De même que le productivisme était au siècle dernier l’horizon indépassable des idéologies de droite et de gauche, ce développement durable est devenu l’idéologie indépassable de tous les acteurs ayant un pignon, petit ou grand, sur la scène politique. Face à aux forces qu’ils incarnent, il faut construire une autre écologie non prométhéenne, radicale, une écologie qui n’est qu’un retour à l’une de ses formes que le développement des écologies superficielles, réformistes et environnementalistes ont étouffée ; une écologie qui prend le parti de la nature sur la culture, du sauvage sur le civilisé pour sauver la culture et ses civilisations. Les chemins pour y parvenir sont multiples. L’un d’entre eux, mais ce n’est pas le seul, est de pousser l’écologie superficielle jusqu’à ses extrêmes limites pour les mettre en évidence et être à même de les surmonter.
Dans la pratique, les mesures que les «agendas 21» ou les «plans climat» préconisent sont des mesures qui, à l’exception de celles qui promouvraient le nucléaire, doivent être mises en œuvre de toute façon pour de multiples autres raisons que la « réorientation de la machine climatique », la première de ces raisons étant l’épuisement inéluctable des stocks d’énergie fossile ou minérale. Cette raison-là est impérative, reconnue non seulement par l’ensemble de la galaxie écologiste mais aussi par les constructeurs automobiles qui cherchent fébrilement de nouvelles motorisations qui soient aussi souples, pratiques et puissantes que le moteur thermique à essence ou bien encore par les émirats arabes qui anticipent l’épuisement de leurs gisements pétroliers. L’urgence est bien de passer d’une « énergie de stock » à une « énergie de flux », cette dernière expression étant préférable à celles d’ «énergie douce » ou d’énergie « renouvelable » qui véhiculent des connotations pour le moins trompeuses et dangereuses. En effet, si ces formes d’énergie sont douces et renouvelables, il n’y aura plus de raison de se priver.

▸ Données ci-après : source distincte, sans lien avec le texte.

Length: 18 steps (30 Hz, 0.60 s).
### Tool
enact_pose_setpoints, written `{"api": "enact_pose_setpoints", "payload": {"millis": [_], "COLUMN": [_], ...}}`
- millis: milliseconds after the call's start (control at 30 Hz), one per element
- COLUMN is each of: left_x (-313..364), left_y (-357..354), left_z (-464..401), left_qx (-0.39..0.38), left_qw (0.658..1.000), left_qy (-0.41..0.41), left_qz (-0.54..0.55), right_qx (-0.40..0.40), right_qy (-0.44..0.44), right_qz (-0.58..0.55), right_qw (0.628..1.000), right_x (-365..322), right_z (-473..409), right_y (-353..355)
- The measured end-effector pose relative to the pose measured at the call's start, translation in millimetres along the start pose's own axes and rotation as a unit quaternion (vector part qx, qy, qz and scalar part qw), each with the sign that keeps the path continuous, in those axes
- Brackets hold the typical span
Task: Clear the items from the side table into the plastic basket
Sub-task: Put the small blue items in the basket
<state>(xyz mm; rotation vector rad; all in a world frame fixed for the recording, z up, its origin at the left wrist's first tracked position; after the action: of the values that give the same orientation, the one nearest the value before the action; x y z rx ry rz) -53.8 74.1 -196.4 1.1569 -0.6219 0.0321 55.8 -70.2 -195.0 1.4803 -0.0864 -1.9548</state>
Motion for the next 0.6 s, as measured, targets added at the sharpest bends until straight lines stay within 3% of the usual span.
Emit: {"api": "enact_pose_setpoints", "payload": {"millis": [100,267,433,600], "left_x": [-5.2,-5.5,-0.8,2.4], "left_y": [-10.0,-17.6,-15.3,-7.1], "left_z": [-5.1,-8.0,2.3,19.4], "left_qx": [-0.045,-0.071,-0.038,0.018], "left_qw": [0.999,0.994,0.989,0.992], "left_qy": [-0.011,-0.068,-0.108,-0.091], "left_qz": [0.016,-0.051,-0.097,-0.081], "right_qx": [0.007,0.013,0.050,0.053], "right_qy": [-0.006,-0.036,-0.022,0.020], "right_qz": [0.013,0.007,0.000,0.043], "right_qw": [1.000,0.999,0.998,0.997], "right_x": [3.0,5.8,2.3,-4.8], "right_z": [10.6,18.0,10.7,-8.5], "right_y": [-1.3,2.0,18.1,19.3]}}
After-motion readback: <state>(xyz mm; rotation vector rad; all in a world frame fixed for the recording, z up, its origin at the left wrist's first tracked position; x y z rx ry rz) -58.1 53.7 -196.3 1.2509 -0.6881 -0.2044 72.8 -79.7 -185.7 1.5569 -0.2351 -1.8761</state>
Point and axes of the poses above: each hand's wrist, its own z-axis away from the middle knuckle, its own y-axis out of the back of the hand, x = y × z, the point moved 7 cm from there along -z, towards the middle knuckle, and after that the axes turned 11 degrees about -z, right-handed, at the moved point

Dans l’apologie non critique des énergies renouvelables, qui du coup deviennent inépuisables, se cachent trop souvent la démesure et l’arrogance de la civilisation occidentale, son appétit insatiable de cette énergie sur laquelle elle repose, son incapacité à se fixer à elle-même des limites. La hauteur démesurée des mats des nouvelles éoliennes alignées à perte de vue le long d’une autoroute en est, tout à la fois, l’évident symbole et l’hideuse concrétisation.
Et c’est bien là en effet que se trouve le nouveau point de clivage entre les écologistes, en tout cas les écologistes radicaux et les thuriféraires du développement durable : la nécessité physique et morale d’une société de sobriété et notamment de sobriété énergétique, d’une société du « suffisant » et de l’autolimitation des « besoins ».